As described above, according to the bioreactor of the present invention, the residence time of bubbles in the culture solution can be significantly lengthened, and the gas supply efficiency can be significantly improved as compared with the conventional case. Can be made. This makes it possible to supply a sufficient amount of oxygen, carbon dioxide, etc. into the culture solution at a gas flow rate that can prevent foaming and without damaging cells. Culture can be performed.

[Brief description of drawings]

FIG. 1 is a diagram showing a configuration of a bioreactor according to an embodiment of the present invention.

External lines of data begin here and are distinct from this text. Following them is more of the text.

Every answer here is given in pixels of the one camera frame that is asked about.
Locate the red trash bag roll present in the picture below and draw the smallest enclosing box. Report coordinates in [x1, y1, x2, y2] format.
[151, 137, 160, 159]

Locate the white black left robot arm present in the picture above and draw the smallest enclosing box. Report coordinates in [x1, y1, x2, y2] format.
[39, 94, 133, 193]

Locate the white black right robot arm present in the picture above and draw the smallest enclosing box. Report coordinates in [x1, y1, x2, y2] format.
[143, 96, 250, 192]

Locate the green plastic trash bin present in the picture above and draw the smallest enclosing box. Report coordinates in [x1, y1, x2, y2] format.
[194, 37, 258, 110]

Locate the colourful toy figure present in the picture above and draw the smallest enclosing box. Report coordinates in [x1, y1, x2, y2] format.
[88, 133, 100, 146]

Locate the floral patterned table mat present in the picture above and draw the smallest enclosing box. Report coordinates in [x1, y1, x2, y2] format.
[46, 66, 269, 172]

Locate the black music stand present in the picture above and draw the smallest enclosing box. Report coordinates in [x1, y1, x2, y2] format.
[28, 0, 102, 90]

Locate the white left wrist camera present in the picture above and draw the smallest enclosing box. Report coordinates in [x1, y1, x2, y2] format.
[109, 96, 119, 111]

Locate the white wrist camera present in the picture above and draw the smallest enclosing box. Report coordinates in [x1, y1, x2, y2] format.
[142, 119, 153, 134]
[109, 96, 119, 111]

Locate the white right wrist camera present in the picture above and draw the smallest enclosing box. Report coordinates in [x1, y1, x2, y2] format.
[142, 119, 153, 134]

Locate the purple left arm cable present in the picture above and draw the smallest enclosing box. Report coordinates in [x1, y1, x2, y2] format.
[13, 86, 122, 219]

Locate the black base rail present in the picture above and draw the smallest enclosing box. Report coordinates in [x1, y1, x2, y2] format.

FIG. 2 is a diagram showing a side configuration of the bioreactor of FIG.

[Explanation of symbols]

 1 culture tank 2 constant temperature water tank 3 culture solution 4 partition plate 5 stirring blade 6 sparger 6a pipe body 6b pore 7 motor 8 gas pipe

Claims (3)

[Claims] 1. A culture tank for containing a predetermined culture solution, a gas supply unit for supplying a predetermined gas into the culture solution to generate bubbles of the gas, and a buoyancy of the bubbles in the culture tank. A bioreactor comprising: a liquid flow generating unit that forms a liquid flow of the culture liquid in a direction opposite to the moving direction of the liquid and suppresses the movement of the bubbles. 2. A culture tank containing a predetermined culture solution, and a partitioning body extending from the vicinity of the bottom of the culture tank to the vicinity of the upper surface of the culture solution and arranged so as to partition the inside of the culture tank. , An upward flow of the culture solution on one side of the culture tank partitioned by the partition body, a liquid flow generating means for forming a downward flow of the culture solution on the other side, and the downward flow in the culture tank is A bioreactor comprising: a gas supply means for supplying a predetermined gas into the culture solution on the side where the gas is formed and generating bubbles of the gas. 3. A culture tank having a flat plate shape as a whole and containing a predetermined culture solution therein, and a culture tank extending from the vicinity of the bottom of the culture tank to the vicinity of the upper surface of the culture solution in the culture tank. A partitioning body arranged so as to partition the partition, and an agitating blade disposed below the partitioning body, to the one side of the culture tank partitioned by the partitioning body, the upward flow of the culture solution to the other side. Liquid flow generating means for forming a downward flow of the culture solution, and gas supply for supplying a predetermined gas into the culture solution on the side where the downward flow is formed in the culture tank, and generating gas bubbles of this gas And a bioreactor.